Maybe phenoconversion could be added as a child term to MedDRA under Drug-drug pharmacokinetic interaction?

Monday, September 26, 2022

New tutorial and walkthrough videos now available

We are pleased to announce the release of our PharmGKB walkthroughs and tutorial videos on YouTube. Users can now view detailed video walkthroughs of each of the main annotation types on PharmGKB as well as a longer video combining resources from across the site. We have also produced a series of tutorial videos to help users learn more about key concepts and issues in pharmacogenomics. These videos range from an introduction to the field to an explanation of the star allele nomenclature system for haplotypes. The videos are freely available on the PharmGKB YouTube channel. Links can also be found on our Educational Resources page

Thursday, September 22, 2022

PharmGKB and Reactome collaborate on two pathways

PharmGKB has collaborated with Reactome for two new pharmacokinetics pathways, Ribavirin, and Prednisone and Prednisolone available via both formats:

Ribavirin Pathway, Pharmacokinetics 

Prednisone and Prednisolone Pathway, Pharmacokinetics 

Monday, August 29, 2022

Study of vitamin K pathways presents potential new warfarin candidates

Almost two decades after the cloning of VKORC1 and association with warfarin dose, a new pathway of vitamin K cycling has been published. Mishima et al [PMID:35922516] report on the Ferroptosis suppressor protein 1 (FSP1), coded for by the AIFM2 gene, and its mechanism of maintaining vitamin K in the hydroquinone form. While not interacting directly with warfarin, AIFM2 may play a role in vitamin K-related branches in the warfarin PD pathway that warrant investigation for PGx. 
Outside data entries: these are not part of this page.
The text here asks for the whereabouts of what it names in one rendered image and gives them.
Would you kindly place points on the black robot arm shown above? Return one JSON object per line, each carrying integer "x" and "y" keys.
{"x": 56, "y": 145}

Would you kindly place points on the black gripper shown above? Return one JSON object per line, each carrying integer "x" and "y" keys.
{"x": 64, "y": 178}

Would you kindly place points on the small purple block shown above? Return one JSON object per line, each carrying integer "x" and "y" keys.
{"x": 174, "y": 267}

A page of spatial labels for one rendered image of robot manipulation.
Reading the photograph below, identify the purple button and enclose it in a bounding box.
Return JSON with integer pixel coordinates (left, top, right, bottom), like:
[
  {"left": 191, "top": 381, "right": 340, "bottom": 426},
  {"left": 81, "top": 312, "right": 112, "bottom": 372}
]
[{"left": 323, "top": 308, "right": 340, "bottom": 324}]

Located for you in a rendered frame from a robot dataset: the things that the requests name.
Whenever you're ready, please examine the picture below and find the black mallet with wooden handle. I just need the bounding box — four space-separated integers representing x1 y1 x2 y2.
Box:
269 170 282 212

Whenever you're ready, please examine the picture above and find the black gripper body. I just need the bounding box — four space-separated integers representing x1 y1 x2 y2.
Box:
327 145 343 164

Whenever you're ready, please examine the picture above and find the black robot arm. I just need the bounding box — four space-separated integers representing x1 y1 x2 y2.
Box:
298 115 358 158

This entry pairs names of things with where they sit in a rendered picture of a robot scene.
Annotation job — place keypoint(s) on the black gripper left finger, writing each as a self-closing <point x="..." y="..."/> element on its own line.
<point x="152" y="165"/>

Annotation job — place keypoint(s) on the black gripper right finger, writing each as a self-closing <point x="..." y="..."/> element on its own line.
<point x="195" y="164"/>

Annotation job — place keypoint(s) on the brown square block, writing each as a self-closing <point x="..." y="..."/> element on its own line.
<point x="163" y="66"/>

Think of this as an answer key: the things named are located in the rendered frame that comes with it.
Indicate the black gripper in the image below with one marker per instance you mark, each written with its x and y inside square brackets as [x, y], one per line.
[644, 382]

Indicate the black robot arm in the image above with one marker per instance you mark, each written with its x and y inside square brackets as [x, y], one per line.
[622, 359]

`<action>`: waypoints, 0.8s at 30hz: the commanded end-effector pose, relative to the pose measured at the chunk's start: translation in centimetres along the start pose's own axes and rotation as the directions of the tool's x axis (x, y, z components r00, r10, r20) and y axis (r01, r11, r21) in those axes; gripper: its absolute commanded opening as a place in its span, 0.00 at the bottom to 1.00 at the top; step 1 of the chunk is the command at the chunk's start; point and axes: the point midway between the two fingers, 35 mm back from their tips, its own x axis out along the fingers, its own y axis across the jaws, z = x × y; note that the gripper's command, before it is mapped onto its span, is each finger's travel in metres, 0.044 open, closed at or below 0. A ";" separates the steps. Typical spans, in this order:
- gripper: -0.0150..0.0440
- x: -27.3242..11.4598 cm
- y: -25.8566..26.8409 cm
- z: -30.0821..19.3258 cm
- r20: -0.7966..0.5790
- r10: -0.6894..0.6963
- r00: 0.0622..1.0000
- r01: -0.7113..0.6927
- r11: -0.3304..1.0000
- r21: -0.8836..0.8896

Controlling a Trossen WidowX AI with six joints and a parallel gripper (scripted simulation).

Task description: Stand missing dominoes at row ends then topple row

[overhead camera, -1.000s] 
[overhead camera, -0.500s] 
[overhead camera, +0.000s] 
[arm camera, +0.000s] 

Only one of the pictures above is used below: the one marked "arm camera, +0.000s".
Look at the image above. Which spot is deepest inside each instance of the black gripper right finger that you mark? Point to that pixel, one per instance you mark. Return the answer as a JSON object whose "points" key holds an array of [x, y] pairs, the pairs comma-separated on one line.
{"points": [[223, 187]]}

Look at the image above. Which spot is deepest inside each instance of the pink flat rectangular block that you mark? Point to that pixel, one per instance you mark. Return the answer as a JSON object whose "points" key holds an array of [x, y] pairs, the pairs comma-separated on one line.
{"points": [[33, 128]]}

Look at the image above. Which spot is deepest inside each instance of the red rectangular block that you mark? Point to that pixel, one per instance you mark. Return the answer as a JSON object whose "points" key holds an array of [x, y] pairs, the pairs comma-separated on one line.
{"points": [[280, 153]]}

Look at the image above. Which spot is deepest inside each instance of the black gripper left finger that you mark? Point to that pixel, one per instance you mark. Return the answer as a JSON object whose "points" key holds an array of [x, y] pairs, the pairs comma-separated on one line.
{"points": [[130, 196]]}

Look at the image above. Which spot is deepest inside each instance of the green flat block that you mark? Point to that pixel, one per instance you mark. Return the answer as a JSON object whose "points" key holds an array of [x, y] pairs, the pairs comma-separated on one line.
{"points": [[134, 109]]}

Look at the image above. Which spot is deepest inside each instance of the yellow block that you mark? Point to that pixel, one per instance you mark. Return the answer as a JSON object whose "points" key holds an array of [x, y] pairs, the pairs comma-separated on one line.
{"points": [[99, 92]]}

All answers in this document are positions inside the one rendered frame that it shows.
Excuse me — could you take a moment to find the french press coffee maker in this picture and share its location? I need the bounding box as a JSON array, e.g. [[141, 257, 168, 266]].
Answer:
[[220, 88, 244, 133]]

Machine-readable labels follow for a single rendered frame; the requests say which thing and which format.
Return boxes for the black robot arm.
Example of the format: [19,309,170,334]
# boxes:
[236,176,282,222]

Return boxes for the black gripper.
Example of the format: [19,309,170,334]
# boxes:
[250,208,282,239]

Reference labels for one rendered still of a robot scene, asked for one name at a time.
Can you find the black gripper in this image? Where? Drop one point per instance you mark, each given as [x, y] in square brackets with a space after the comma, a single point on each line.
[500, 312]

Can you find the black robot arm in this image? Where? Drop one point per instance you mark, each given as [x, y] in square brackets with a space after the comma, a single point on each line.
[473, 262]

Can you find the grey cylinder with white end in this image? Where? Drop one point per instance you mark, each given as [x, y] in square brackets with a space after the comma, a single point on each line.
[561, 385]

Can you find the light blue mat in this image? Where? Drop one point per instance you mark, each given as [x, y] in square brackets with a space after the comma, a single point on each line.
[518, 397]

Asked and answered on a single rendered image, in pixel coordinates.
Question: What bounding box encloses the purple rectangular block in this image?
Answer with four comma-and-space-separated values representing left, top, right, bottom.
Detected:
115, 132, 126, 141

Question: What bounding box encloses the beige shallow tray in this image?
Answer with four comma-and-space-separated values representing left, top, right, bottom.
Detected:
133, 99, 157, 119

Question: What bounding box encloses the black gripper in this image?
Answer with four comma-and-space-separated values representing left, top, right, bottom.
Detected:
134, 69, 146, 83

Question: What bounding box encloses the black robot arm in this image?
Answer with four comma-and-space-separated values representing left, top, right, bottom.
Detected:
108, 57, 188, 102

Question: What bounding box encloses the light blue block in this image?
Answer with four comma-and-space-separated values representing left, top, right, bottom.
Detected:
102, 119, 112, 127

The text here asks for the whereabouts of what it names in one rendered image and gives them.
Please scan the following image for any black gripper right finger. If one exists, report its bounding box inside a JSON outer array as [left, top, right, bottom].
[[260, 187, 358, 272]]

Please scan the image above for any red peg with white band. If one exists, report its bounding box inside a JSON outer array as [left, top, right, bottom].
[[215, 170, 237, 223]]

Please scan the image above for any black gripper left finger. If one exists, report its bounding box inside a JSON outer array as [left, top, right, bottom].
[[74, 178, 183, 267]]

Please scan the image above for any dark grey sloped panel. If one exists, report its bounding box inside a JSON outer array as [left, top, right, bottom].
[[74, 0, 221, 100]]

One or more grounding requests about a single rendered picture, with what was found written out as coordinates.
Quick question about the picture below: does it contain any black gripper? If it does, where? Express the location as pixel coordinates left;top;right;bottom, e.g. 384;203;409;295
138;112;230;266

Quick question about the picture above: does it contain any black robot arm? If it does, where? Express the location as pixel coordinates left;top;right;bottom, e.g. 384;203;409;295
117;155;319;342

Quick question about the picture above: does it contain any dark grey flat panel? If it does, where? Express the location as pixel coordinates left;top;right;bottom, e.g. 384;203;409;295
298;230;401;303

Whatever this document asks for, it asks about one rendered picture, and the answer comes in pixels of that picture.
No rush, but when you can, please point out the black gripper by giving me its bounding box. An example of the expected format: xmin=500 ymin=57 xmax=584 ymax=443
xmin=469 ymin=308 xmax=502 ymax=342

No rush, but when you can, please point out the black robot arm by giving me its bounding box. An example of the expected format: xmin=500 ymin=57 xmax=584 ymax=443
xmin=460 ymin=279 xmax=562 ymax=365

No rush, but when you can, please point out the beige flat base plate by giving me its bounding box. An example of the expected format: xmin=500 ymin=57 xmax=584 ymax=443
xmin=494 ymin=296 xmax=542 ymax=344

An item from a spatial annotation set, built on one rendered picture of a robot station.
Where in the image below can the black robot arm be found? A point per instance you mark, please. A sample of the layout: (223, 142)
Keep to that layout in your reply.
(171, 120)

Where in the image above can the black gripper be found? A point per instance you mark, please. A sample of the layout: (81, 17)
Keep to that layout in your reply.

A review of several ferroptosis related proteins (Vabulas, 2021) discusses some variants of AIFM2. The review mentions a functional study of E156A in the FAD cofactor binding domain that found it impaired anti-ferroptotic activity. This variant is not found in dbSNP. A different amino acid change, E156D (rs1272224219C>A), has not been observed in the ALFA populations that dbSNP reports on, while yet another amino acid change, E156V (rs760393626T>A), is extremely rare (found in 1/121216 alleles). The review lists 2 other potential AIFM2 candidates for functional investigation which are more frequently observed: M135T (mapped by PharmGKB to rs10999147A>G) and D288N (mapped to rs2271694C>T).

(Edited 9/20/22) The Warfarin Pathway, Pharmacodynamics has been updated to include the new candidate gene.

Friday, July 29, 2022

PharmVar GeneFocus paper for SLCO1B1 is published

The PharmVar GeneFocus: SLCO1B1 paper has just been published by Clinical Pharmacology & Therapeutics.


This review provides a general overview of SLCO1B1 as well as a deeper dive into its nomenclature. This GeneFocus covers genetic variability, functional impact, clinical relevance, gene nomenclature before and after PharmVar updates, methods for allele characterization and how the new nomenclature impacts pharmacogenetic testing and interpretationSpecific details of changes to allele definitions can be found on the PharmVar SLCO1B1 page and on the Change Log tab of the SLCO1B1 Allele Definition Table available from PharmGKB. This new nomenclature has been used in the recently published CPIC guideline on statin-associated musculoskeletal symptoms.


For more details, please see:

PharmVar GeneFocus: SLCO1B1

Clin Pharmacol Ther. 2022 Jul 7. doi: 10.1002/cpt.2705. 

Laura B. Ramsey, Li Gong, Seung-been Lee, Jonathan B. Wagner, Xujia Zhou, Katrin Sangkuhl, Solomon M. Adams, Robert J. Straka, Philip E. Empey, Erin C. Boone, Teri E. Klein, Mikko Niemi, Andrea Gaedigk.